Prompt: Your task is to write out the full listing once more, exactly.

Dataset section:
·····

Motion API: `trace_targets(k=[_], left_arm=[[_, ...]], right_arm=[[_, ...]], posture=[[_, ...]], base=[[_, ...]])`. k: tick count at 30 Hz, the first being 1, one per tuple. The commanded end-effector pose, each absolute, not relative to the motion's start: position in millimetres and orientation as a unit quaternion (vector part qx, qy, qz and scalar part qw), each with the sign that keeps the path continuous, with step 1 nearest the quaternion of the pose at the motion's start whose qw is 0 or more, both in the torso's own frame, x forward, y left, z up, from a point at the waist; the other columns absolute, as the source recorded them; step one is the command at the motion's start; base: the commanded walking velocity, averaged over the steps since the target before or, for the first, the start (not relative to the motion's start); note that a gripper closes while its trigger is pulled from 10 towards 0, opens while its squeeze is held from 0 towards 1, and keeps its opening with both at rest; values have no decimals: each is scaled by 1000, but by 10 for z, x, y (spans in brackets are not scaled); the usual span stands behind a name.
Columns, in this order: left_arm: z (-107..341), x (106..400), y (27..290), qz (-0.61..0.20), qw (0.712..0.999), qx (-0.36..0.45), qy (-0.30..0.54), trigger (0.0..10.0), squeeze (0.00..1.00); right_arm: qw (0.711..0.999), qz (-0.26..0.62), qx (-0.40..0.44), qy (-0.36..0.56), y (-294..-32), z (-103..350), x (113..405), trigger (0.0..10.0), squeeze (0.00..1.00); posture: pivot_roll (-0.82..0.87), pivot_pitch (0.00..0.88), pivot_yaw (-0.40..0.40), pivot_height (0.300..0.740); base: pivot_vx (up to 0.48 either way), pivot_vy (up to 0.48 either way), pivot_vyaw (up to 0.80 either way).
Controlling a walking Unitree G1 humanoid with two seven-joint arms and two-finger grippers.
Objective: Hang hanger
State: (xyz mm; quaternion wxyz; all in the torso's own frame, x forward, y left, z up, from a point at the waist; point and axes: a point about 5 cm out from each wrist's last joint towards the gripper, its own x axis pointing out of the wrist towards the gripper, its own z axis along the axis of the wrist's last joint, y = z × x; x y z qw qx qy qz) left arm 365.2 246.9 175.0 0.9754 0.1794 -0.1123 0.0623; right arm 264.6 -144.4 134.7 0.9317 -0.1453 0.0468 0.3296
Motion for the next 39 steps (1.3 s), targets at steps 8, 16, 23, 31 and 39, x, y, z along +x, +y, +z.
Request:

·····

Answer to this task:
Motion API: `trace_targets(k=[_], left_arm=[[_, ...]], right_arm=[[_, ...]], posture=[[_, ...]], base=[[_, ...]])`. k: tick count at 30 Hz, the first being 1, one per tuple. The commanded end-effector pose, each absolute, not relative to the motion's start: position in millimetres and orientation as a unit quaternion (vector part qx, qy, qz and scalar part qw), each with the sign that keeps the path continuous, with step 1 nearest the quaternion of the pose at the motion's start whose qw is 0 or more, both in the torso's own frame, x forward, y left, z up, from a point at the waist; the other columns absolute, as the source recorded them; step one is the command at the motion's start; base: the commanded walking velocity, averaged over the steps since the target before or, for the first, the start (not relative to the motion's start); note that a gripper closes while its trigger is pulled from 10 towards 0, opens while its squeeze is held from 0 towards 1, and keeps its opening with both at rest; values have no decimals: each is scaled by 1000, but by 10 for z, x, y (spans in brackets are not scaled); the usual span stands behind a name.
Columns, in this order: left_arm: z (-107..341), x (106..400), y (27..290), qz (-0.61..0.20), qw (0.712..0.999), qx (-0.36..0.45), qy (-0.30..0.54), trigger (0.0..10.0), squeeze (0.00..1.00); right_arm: qw (0.711..0.999), qz (-0.26..0.62), qx (-0.40..0.44), qy (-0.36..0.56), y (-294..-32), z (-103..350), x (113..405), trigger (0.0..10.0), squeeze (0.00..1.00); posture: pivot_roll (-0.82..0.87), pivot_pitch (0.00..0.88), pivot_yaw (-0.40..0.40), pivot_height (0.300..0.740); base: pivot_vx (up to 0.48 either way), pivot_vy (up to 0.48 either way), pivot_vyaw (up to 0.80 either way).
Controlling a walking Unitree G1 humanoid with two seven-joint arms and two-finger grippers.
Objective: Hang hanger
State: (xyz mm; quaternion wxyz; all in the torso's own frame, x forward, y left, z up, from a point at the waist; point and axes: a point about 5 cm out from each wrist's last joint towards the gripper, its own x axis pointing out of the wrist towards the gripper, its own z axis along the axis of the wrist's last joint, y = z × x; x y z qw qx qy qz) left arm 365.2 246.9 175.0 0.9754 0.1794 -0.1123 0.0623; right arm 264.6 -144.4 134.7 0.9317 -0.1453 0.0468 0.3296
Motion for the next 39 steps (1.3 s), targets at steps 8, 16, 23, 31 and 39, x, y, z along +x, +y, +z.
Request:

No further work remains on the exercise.